Terroir is one of the sacred shiboleths of the wine world. The idea that a single spot on the world can communicate itself through a bottle of wine is one of the bulwarks of our industry (and the reason a lot of have some fun jobs). Le Du’s has always been a Burgundy-centric store, and Burgundy is the HQ of Terroir, the proof of concept. The wildly different expressions of, say, Pinot Noir between Volnay and Pommard, which literally abut each other, seems to put the concept of terroir beyond reproach.
But, like most things, the devil is in the details. Wine people love to throw out soil types like baseball card collectors cite batting averages.
“Oh, this is grown on iron-rich clay with a lower strata of limestone peppered with marine fossils dating back to the Cretaceous.”
These are lovely things to say and no one loves geology more than me (that’s not true, lots of people love geology more than me) but citing the specific mineral composition of a vineyard to explain the specific character of the wine is like attributing all of the flavors of a meal to the type of metal of the pan.
“The mineral nutrients in wine normally have minuscule concentrations and they lack flavour anyway. Although attempts to explain the perception of minerality involve allusions to geological materials, these are irrelevant to its origin. Whatever minerality is, it cannot literally be the taste of minerals in the vineyard rocks and soils.” Alex Maltman, Minerality in Wine: A Geological Perspective, Journal of Wine Research
HE definitely loves geology more than me. And he’s also correct. There is no way for mineral compounds to travel up into a vine let alone the grape LET ALONE the finished wine. To use an example, Sancerre is grown on Tuffeau, a type of chalky limestone. As people who think about this kind of thing, we associate the flavor of Sancerre with the expression of Tuffeau. In other words, Sancerre tastes like chalk. But, in reality, this can’t possibly be true so it’s more accurately stated as chalk tastes like Sancerre.
Yet, there are discernible similarities between wines grown on the same soils miles, countries, even continents apart.
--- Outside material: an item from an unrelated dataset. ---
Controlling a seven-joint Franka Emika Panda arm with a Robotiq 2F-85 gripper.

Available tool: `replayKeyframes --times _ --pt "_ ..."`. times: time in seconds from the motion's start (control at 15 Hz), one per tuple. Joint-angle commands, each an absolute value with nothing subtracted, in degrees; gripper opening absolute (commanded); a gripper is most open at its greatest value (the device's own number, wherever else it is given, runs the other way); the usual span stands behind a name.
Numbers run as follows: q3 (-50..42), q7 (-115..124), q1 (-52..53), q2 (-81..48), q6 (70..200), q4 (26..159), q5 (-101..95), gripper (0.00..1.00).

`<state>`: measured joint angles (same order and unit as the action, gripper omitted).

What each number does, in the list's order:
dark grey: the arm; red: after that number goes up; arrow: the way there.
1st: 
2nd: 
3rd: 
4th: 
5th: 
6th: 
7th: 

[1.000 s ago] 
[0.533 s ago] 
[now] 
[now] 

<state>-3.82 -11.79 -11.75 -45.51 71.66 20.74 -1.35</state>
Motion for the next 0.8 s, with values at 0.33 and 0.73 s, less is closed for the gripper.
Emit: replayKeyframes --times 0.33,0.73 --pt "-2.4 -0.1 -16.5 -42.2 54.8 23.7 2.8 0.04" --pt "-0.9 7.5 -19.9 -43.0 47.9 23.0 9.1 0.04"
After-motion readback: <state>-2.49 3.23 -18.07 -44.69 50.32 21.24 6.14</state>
Is it a wild coincidence Sancerre and Chablis both produce mineral driven white wines with plenty of zip and zing and both are grown on limestone? There are plenty of people with much more specific palates than my own who can identify soil types from one whiff of wine which seems to suggest terroir, at least in the purely mineral sense, is a true and real thing.
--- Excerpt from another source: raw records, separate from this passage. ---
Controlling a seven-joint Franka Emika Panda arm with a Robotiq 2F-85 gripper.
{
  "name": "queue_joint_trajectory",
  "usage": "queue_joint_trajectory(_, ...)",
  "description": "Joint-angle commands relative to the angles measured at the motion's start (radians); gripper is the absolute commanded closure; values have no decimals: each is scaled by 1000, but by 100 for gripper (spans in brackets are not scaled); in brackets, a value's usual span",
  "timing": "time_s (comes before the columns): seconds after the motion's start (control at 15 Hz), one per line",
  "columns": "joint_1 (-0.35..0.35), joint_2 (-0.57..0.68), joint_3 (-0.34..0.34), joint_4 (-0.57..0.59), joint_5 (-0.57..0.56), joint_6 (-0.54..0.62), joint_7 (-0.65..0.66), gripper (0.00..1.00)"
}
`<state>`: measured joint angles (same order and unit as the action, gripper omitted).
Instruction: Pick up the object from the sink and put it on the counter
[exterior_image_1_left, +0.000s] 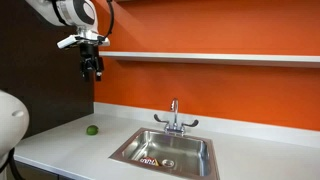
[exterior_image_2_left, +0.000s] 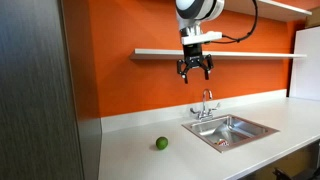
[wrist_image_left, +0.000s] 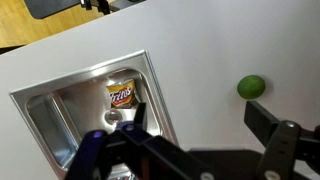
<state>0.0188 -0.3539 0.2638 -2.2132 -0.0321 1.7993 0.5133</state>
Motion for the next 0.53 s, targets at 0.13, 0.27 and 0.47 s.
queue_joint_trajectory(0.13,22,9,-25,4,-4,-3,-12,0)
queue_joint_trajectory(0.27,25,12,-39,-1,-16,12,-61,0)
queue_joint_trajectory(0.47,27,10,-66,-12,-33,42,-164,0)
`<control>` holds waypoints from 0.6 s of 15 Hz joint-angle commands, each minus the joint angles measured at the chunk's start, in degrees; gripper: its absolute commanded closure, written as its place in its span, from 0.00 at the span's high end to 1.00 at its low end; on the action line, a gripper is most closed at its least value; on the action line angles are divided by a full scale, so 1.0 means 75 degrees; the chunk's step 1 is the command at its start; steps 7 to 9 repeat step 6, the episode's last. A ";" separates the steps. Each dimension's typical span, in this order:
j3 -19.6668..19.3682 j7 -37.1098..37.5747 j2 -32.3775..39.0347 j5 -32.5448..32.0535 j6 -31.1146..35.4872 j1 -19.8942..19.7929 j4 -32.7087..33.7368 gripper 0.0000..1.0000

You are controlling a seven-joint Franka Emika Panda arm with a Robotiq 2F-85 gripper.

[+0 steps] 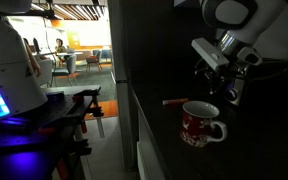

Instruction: Take the marker from the cup and put on the kitchen unit

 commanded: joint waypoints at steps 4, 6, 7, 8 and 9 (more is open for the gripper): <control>-0.0007 0.0059 -0.1345 -0.0074 0.1126 -0.0120 -0.1574 1.00; -0.0143 0.0245 -0.1702 -0.0202 0.0988 -0.0031 -0.1865 1.00; -0.0143 0.0245 -0.1702 -0.0202 0.0988 -0.0031 -0.1865 1.00; -0.0143 0.0245 -0.1702 -0.0202 0.0988 -0.0031 -0.1865 1.00; -0.0143 0.0245 -0.1702 -0.0202 0.0988 -0.0031 -0.1865 1.00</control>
And don’t get me wrong, I truly believe the micro-climate, drainage (which is very much affected by the soil’s mineral composition to be sure), and even microbial composition (a BRAND new field of research which, in my humble opinion, will yield many answers) has a tremendous amount to do with the specific glories of the finished wine.
But is this truly enough to explain the wild swings? Of course, it is a romantic ideal saying, a certain bottle is exceptional because the little bit of dirt it comes from is just a special place graced by God and the Fairy Folk, and that very well might be true. Yet does this ignore the human agents? Does Volnay taste like Volnay because everyone making Volnay thinks it SHOULD takes like that, or that’s how they remember it tasting from when their fathers and grandfathers made it?
I have always argued the big secret to the remarkable and individualized wines from the Cote D’Or in Burgundy has to do with this small plateau being farmed by a Millenia of Monks. Think about that for a second. A thousand years of Holy Men spent their energy and attention focused on these small bits of land. And now we’re to believe there is no connection between this directed human energy and the glory and diversity of Burgundy? Not only is the end wine a result of what is expected but perhaps what is expected has been somehow psychically projected into the soil.
There’s a word I’m quite fond of called “synchronicity”. It was originally coined by Carl Jung and it is defined as “the simultaneous occurrence of events that appear significantly related but have no discernible causal connection.” I would argue this is a much better explanation of what causes singular wines to taste the way they do. A confluence of drainage and microbes and micro-climates and, sure, even soil types combine with the ineffable influence of human intention and desire to come out the other side as “terroir”.
Ultimately, it seems to me to reduce the differences and spectacular variety of single vineyards or appellations by throwing up your hands and saying, “That’s just this bit of dirt, I don’t know what to tell you” takes what I consider to be a big, magic concept where human will and spirit directly interact with vast natural variables then merge with custom and generational memory to produce a consumable bit of art and makes it small and simple. And I can certainly tell you there is nothing small and simple about a great bottle of wine.